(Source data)
━━━━━━━━

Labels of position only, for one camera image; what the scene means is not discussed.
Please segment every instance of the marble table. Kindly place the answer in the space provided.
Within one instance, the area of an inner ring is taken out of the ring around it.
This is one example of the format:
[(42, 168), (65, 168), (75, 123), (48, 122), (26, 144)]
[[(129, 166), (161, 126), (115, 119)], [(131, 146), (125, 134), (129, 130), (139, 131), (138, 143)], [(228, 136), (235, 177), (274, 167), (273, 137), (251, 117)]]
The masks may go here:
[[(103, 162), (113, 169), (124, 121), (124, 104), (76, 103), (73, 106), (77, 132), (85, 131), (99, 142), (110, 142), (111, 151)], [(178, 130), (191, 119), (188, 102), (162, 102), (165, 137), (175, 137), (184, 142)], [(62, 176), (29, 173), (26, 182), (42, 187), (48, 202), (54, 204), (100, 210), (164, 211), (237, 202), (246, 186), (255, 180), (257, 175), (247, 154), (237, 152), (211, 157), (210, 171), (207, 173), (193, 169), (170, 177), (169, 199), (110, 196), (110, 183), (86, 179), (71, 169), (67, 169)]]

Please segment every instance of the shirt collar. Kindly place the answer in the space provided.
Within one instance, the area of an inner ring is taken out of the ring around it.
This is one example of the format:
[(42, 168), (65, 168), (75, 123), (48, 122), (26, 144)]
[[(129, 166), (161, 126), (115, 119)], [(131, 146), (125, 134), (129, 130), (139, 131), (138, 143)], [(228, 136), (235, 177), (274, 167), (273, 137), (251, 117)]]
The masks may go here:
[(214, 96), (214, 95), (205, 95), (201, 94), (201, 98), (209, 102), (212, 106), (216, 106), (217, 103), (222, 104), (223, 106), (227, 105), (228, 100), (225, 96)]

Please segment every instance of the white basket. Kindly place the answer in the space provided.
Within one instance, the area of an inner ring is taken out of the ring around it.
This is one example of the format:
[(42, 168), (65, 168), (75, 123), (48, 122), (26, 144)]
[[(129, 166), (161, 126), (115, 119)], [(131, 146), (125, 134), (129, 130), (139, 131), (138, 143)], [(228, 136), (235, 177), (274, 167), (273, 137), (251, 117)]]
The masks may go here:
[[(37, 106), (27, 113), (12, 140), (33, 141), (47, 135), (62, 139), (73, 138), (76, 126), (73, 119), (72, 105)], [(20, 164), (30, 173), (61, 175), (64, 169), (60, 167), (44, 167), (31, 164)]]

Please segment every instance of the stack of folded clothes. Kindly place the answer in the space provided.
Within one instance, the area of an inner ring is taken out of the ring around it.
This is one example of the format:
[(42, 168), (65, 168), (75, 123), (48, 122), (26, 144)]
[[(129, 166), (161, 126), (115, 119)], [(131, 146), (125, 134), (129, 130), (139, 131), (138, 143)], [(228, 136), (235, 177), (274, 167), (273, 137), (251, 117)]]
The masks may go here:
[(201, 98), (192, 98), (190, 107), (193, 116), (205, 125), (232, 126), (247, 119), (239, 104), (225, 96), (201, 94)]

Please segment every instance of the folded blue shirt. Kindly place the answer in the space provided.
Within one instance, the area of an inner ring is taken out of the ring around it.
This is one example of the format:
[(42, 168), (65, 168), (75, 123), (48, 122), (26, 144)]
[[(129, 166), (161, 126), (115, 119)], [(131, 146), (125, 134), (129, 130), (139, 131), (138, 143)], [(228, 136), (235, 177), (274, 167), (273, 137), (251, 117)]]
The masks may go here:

━━━━━━━━

### Exercise objective
Copy out the data exactly as it stands, leaving nothing out.

### Response to this task
Labels of position only, for one camera image; what the scene means is not discussed.
Please segment every instance of the marble table. Kindly place the answer in the space provided.
Within one instance, the area of an inner ring is taken out of the ring around it.
This is one example of the format:
[(42, 168), (65, 168), (75, 123), (48, 122), (26, 144)]
[[(129, 166), (161, 126), (115, 119)], [(131, 146), (125, 134), (129, 130), (139, 131), (138, 143)], [(228, 136), (235, 177), (274, 167), (273, 137), (251, 117)]]
The masks may go here:
[[(103, 162), (113, 169), (124, 121), (124, 104), (76, 103), (73, 106), (77, 132), (85, 131), (99, 142), (110, 142), (111, 151)], [(178, 130), (191, 119), (188, 102), (162, 102), (165, 137), (175, 137), (184, 142)], [(62, 176), (29, 173), (26, 182), (42, 187), (48, 202), (54, 204), (100, 210), (164, 211), (237, 202), (246, 186), (255, 180), (257, 175), (247, 154), (237, 152), (211, 157), (210, 171), (207, 173), (193, 169), (170, 177), (169, 199), (110, 196), (110, 183), (86, 179), (71, 169), (67, 169)]]

Please segment every instance of the shirt collar. Kindly place the answer in the space provided.
Within one instance, the area of an inner ring is taken out of the ring around it.
This is one example of the format:
[(42, 168), (65, 168), (75, 123), (48, 122), (26, 144)]
[[(129, 166), (161, 126), (115, 119)], [(131, 146), (125, 134), (129, 130), (139, 131), (138, 143)], [(228, 136), (235, 177), (274, 167), (273, 137), (251, 117)]]
The masks may go here:
[(214, 96), (214, 95), (205, 95), (201, 94), (201, 98), (209, 102), (212, 106), (216, 106), (217, 103), (222, 104), (223, 106), (227, 105), (228, 100), (225, 96)]

Please segment every instance of the white basket. Kindly place the answer in the space provided.
Within one instance, the area of an inner ring is taken out of the ring around it.
This is one example of the format:
[(42, 168), (65, 168), (75, 123), (48, 122), (26, 144)]
[[(129, 166), (161, 126), (115, 119)], [(131, 146), (125, 134), (129, 130), (139, 131), (138, 143)], [(228, 136), (235, 177), (274, 167), (273, 137), (251, 117)]]
The masks may go here:
[[(37, 106), (27, 113), (12, 140), (33, 141), (47, 135), (62, 139), (73, 138), (76, 126), (73, 119), (72, 105)], [(20, 164), (30, 173), (61, 175), (64, 169), (60, 167), (44, 167), (31, 164)]]

Please segment every instance of the stack of folded clothes. Kindly place the answer in the space provided.
Within one instance, the area of an inner ring is taken out of the ring around it.
This is one example of the format:
[(42, 168), (65, 168), (75, 123), (48, 122), (26, 144)]
[[(129, 166), (161, 126), (115, 119)], [(131, 146), (125, 134), (129, 130), (139, 131), (138, 143)], [(228, 136), (235, 177), (274, 167), (273, 137), (251, 117)]]
The masks may go here:
[(201, 98), (192, 98), (190, 107), (193, 116), (205, 125), (232, 126), (247, 119), (239, 104), (225, 96), (201, 94)]

Please segment every instance of the folded blue shirt. Kindly place the answer in the space provided.
Within one instance, the area of an inner ring is taken out of the ring around it.
This is one example of the format:
[(42, 168), (65, 168), (75, 123), (48, 122), (26, 144)]
[[(129, 166), (161, 126), (115, 119)], [(131, 146), (125, 134), (129, 130), (139, 131), (138, 143)], [(228, 136), (235, 177), (274, 167), (273, 137), (251, 117)]]
The masks may go here:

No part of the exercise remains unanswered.